The tax balances relate to the activity on the Norwegian Continental Shelf (NCS) and the UK Continental Shelf (UKCS). The current tax receivable of USD 38.2 million relates to tax refunds of decommissioning spend on the UKCS, of which USD 17.3 million is expected to be received during the fourth quarter of 2022. The current income tax payable of USD 78.2 million relates to taxable profits in 2022 on the NCS.

During June 2022, the Norwegian Parliament approved certain changes to the taxation of oil and gas companies operating on the NCS with effect from 1 January 2022. The companies can expense investments immediately in the special tax basis and receive a cash refund of tax value of losses in the special tax basis. The uplift on investments is discontinued but will apply to the investments covered by the temporary changes, as approved by the parliament in June 2020. The ordinary corporate tax is deductible in the special tax basis and to maintain a combined marginal tax rate of 78 percent, the special tax rate is increased to 71.8 percent. Losses in the corporate tax basis are not eligible for refund but can be carried forward. The tax value of unused uplift and carried forward losses as of yearend 2021 will be paid out in connection with the 2022 tax assessment in November 2023. The tax effects of these changes were recognised in the second quarter of 2022.

On 6 October 2022, the Norwegian Government proposed a change to the uplift under the temporary tax rules applying to PDOs delivered by the end of 2022, from 17.69 percent to 12.4 percent, effective from 1 January 2023. The proposal has not been approved by the Norwegian Parliament and may be subject to adjustments. If the proposal is approved, it will adversely impact the economics of development projects under the temporary rules.
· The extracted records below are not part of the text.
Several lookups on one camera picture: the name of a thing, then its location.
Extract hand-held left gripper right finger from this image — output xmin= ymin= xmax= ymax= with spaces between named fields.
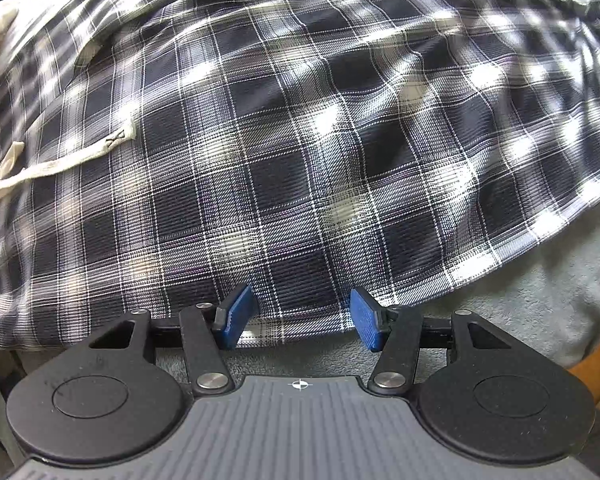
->
xmin=349 ymin=287 xmax=514 ymax=396

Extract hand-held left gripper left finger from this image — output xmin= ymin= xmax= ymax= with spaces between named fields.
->
xmin=87 ymin=284 xmax=256 ymax=396

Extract plaid pants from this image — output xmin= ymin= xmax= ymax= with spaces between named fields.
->
xmin=0 ymin=0 xmax=600 ymax=351

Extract grey bed sheet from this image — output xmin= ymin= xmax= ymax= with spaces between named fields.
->
xmin=0 ymin=0 xmax=600 ymax=401

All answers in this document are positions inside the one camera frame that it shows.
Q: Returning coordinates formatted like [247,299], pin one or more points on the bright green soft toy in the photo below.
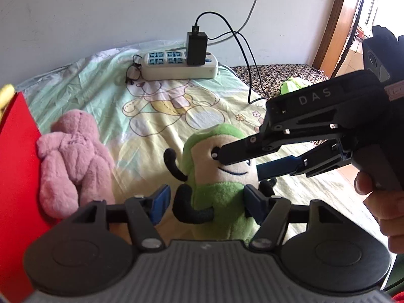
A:
[293,86]

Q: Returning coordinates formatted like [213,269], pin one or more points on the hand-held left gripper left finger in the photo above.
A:
[159,202]

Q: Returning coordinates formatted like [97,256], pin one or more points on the pastel cartoon print bedsheet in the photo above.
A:
[151,132]

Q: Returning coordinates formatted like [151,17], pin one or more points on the green plush toy black arms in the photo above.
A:
[221,195]

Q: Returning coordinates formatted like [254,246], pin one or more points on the wooden door frame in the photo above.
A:
[334,15]

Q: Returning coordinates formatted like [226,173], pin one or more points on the person's right hand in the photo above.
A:
[391,214]

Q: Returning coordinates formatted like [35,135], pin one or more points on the red cardboard box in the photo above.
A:
[19,170]

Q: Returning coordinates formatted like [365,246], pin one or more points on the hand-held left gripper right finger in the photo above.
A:
[254,203]

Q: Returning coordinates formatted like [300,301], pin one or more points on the black eyeglasses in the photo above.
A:
[134,72]

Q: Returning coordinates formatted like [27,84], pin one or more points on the pink teddy bear plush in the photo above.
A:
[75,151]

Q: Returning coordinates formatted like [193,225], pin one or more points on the black charger adapter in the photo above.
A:
[196,49]

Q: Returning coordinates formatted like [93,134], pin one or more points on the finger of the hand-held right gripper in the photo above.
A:
[274,169]
[243,150]

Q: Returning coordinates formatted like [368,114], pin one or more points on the dark patterned cloth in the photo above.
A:
[271,75]

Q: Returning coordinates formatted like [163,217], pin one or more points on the white power strip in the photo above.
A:
[176,69]

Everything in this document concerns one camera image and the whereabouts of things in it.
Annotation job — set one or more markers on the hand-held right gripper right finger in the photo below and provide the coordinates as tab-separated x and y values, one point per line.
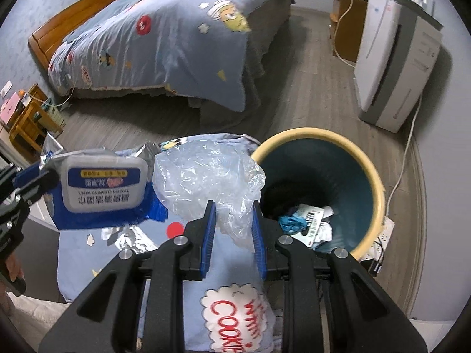
258	235

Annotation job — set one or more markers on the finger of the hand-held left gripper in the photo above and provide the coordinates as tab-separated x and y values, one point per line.
25	176
46	182

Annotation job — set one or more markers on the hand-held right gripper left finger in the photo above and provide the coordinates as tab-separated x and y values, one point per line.
209	235

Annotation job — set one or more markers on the blue wet wipes pack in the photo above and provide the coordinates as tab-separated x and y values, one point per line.
103	187

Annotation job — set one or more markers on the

Under the terms of the Production Sharing Contracts (PSC) in the Kurdistan region of Iraq, the Company's subsidiary, DNO Iraq AS, is not required to pay any corporate income taxes. The share of profit oil of which the government is entitled to is deemed to include a portion representing the notional corporate income tax paid by the government on behalf of DNO. Current and deferred taxation arising from such notional corporate income tax is not calculated for Kurdistan as there is uncertainty related to the tax laws of the Kurdistan Regional Government (KRG) and there is currently no well-established tax regime for international oil companies. This is an accounting presentational issue and there is no corporate income tax required to be paid.
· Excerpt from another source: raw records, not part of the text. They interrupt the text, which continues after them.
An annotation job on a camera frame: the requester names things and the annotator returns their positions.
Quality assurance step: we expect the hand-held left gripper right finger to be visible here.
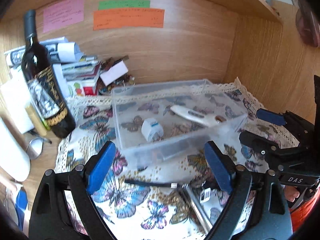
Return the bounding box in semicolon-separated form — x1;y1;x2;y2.
204;141;293;240

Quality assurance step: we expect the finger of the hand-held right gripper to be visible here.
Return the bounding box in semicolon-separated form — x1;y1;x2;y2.
256;108;313;141
238;131;301;166

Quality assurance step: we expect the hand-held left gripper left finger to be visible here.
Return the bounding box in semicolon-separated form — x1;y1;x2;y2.
29;141;118;240

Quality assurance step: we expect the black usb cable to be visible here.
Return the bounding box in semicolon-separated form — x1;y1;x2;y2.
124;179;185;189

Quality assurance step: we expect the clear plastic box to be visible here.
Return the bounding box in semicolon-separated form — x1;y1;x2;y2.
111;79;248;170

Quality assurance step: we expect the person's right forearm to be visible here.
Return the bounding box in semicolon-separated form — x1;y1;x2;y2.
291;187;320;232

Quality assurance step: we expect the person's right hand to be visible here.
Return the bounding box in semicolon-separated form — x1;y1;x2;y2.
284;185;301;203

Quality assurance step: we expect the small white charger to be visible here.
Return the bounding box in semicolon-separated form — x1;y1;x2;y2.
199;189;212;203

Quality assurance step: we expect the clear plastic lid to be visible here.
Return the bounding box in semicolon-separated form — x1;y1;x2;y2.
179;184;237;234

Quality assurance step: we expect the butterfly print tablecloth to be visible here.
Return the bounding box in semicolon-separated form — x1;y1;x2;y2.
54;77;300;240

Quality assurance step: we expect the white digital thermometer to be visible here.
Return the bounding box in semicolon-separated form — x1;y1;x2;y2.
170;104;220;127

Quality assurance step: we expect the white plug adapter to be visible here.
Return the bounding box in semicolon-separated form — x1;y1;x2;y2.
141;118;163;142

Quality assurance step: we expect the small round mirror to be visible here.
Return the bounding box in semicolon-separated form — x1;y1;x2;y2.
26;137;45;160

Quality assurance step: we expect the gold tube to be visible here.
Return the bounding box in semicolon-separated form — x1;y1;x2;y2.
24;104;48;137

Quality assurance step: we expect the blue packet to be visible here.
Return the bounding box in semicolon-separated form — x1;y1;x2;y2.
14;189;29;232

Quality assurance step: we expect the white plastic bottle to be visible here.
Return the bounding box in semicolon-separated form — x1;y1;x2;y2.
0;119;31;182

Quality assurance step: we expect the dark wine bottle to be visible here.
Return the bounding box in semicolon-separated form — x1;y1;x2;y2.
21;9;77;139

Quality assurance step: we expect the white cardboard card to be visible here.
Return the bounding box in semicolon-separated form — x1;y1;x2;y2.
99;61;129;86

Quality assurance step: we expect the dark red round object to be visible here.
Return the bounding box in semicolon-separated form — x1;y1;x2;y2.
295;0;320;48

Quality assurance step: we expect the pile of papers and magazines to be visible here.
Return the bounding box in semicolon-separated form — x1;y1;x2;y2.
4;37;103;97

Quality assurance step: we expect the orange paper note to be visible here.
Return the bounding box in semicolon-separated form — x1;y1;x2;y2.
93;8;165;31

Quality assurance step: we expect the pink paper note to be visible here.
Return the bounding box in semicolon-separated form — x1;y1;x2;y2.
42;0;85;33

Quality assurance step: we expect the green paper note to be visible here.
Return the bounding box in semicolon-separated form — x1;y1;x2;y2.
98;0;151;11
Profits/-losses by Norwegian companies from upstream activities outside of Norway are not taxable/deductible in Norway in accordance with the General Tax Act, section 2-39. Under these rules, only certain financial income and expenses are taxable in Norway.

Note 7 | Intangible assets/ Property, plant and equipment (PP&E)

Quarters First nine months Full-Year
USD million Q3 2022 Q3 2021 2022 2021 2021
Additions of intangible assets 10.4 42.3 61.3 58.3 86.8
Additions of intangible assets through license acquisition - 35.2 - 35.2 35.2
Divestments of intangible assets through license acquisition - - - - -6.0
Transfers to/-from intangible assets - - -131.2 - -125.7
Additions of tangible assets 82.5 41.5 264.8 149.3 206.4
Transfers to/-from tangible assets - - 131.2 129.7
Additions of right-of-use (RoU) assets - - 1.4 14.4 14.6
Depreciation, depletion and amortization (Note 4) -58.2 -51.0 -157.8 -152.7 -206.0
Impairment oil and gas assets - -40.3 -127.3 -52.8 -80.1
Exploration cost previously capitalized carried to cost (Note 5) -9.9 -24.3 -48.4 -24.3 -54.1

Book values at the end of the reporting dates

At 30 Sep At 31 Dec
USD million 2022 2021 2021
Goodwill 60.4 120.8 88.3
Other intangible assets 81.5 382.0 232.4
Tangible assets (presented as part of the PP&E) 1,271.7 1,127.3 1,264.3
RoU assets (presented as part of the PP&E) 12.2 22.3 20.6

Additions of intangible assets are related to exploration and evaluation expenditures (successful efforts method), license interests and administrative software. Additions of tangible assets are related to oil and gas development and production assets including changes in estimate of asset retirement, and other tangible assets. Additions of right-of-use (RoU) assets are related to lease contracts under IFRS 16 Leases, see Note 11.

Impairment assessment

At each reporting date, the Group assesses whether there is an indication that an asset may be impaired. An assessment of the recoverable amount is made when an impairment indicator exists. Goodwill is tested for impairment annually or more frequently when there are impairment indicators. Impairment is recognized when the carrying amount of an asset or a cash-generating unit (CGU), including associated goodwill, exceeds the recoverable amount. The recoverable amount is the higher of the asset's fair value less cost to sell and the value in use. No impairment testing was required to be performed during the third quarter.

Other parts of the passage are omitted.